Two: Brown cites a different historical document for every panel on every page of this book. It sounds excessive, but sometimes it’s reassuring to know the dialogue from a work of historical fiction is pulled directly from a court document or surveying bill or whatever else Brown culled from. The research on this book must have taken years. And this stuff is really interesting! Who knew that Canada’s history was so political?

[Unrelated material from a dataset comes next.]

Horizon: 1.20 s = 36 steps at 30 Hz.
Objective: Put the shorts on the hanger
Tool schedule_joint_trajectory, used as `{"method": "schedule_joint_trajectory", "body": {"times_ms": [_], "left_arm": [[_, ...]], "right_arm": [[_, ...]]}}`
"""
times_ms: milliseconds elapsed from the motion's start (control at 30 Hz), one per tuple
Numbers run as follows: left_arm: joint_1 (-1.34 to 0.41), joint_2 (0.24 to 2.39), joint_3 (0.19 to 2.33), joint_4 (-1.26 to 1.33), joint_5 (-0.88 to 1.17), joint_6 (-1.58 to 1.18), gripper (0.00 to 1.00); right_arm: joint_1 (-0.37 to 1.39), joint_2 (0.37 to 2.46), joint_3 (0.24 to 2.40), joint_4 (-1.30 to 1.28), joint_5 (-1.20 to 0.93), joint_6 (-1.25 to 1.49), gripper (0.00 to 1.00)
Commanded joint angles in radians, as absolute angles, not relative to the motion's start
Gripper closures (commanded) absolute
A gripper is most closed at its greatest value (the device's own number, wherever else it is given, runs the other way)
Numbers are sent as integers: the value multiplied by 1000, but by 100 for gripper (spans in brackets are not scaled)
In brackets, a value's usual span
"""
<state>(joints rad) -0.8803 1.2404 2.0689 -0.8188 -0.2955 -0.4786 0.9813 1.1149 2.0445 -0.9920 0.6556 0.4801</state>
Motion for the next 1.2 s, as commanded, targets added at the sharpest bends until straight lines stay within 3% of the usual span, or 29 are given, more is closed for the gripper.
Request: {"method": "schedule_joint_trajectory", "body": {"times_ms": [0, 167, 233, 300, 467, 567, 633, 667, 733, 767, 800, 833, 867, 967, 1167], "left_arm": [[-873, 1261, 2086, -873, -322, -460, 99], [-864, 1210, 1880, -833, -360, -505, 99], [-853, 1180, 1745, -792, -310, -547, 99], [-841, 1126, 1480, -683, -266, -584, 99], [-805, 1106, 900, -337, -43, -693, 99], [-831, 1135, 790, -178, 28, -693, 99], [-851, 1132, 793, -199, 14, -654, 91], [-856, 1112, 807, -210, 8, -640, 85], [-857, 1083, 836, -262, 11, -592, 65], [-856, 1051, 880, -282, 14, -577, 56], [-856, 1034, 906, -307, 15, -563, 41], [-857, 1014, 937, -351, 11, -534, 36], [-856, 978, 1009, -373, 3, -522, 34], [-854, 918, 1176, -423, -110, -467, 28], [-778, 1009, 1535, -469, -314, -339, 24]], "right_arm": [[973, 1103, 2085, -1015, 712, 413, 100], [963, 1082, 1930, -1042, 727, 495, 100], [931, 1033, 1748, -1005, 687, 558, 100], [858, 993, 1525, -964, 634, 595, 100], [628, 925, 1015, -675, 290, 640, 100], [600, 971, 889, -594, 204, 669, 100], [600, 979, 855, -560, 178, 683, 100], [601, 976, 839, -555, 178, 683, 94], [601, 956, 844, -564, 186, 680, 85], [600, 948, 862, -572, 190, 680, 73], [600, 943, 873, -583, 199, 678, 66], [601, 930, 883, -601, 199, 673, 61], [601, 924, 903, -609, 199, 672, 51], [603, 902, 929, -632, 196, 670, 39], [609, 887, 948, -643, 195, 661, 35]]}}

Three: Brown is very, very good. If I Never Liked You is light salad, then this book is Porterhouse Steak. It took me multiple sittings to finish, it challenged and enlightened me, and I can safely say that it is one of the best comic books I have ever read. Move over, Sandman, Vol. 4: Seasons of Mist! You’ve got company.
I Never Liked You by Chester Brown
There is something that I need to clarify (and by need I mean want, and by clarify I mean proclaim, so that is to say, there is something I want to proclaim). I’ve hit a real lag between book-read time and blog-post time. Almost three weeks, in fact. I read I Never Liked You nearly three weeks ago. In the interim period, I have read two magazines, three books, and, this morning, the back of a box of Wegman’s brand Toasted Oats cereal. And much, much internet stuff. I also graduated from college. And I saw Chester Brown read from and discuss his newest book, Paying For It, a “graphic memoir” about being a john. He’s completely open about his sexual history, which seems unusual for a guy who looks like a toned-down version of Jackie Earl Haley. He also discussed his views on prostitution (he’s for it, although I should note that it’s already decriminalized and regulated in his home state of Canada) and romantic love (he’s against it). The recent release of his book was great timing; I had just managed to discover him through both my school’s library and this article by Ed Park, about Brown’s compulsive note-writing. What I gathered by reading and observing is this: Chester Brown isn’t remotely concerned with how people perceive him. And he doesn’t need to be. He’s too honest to care.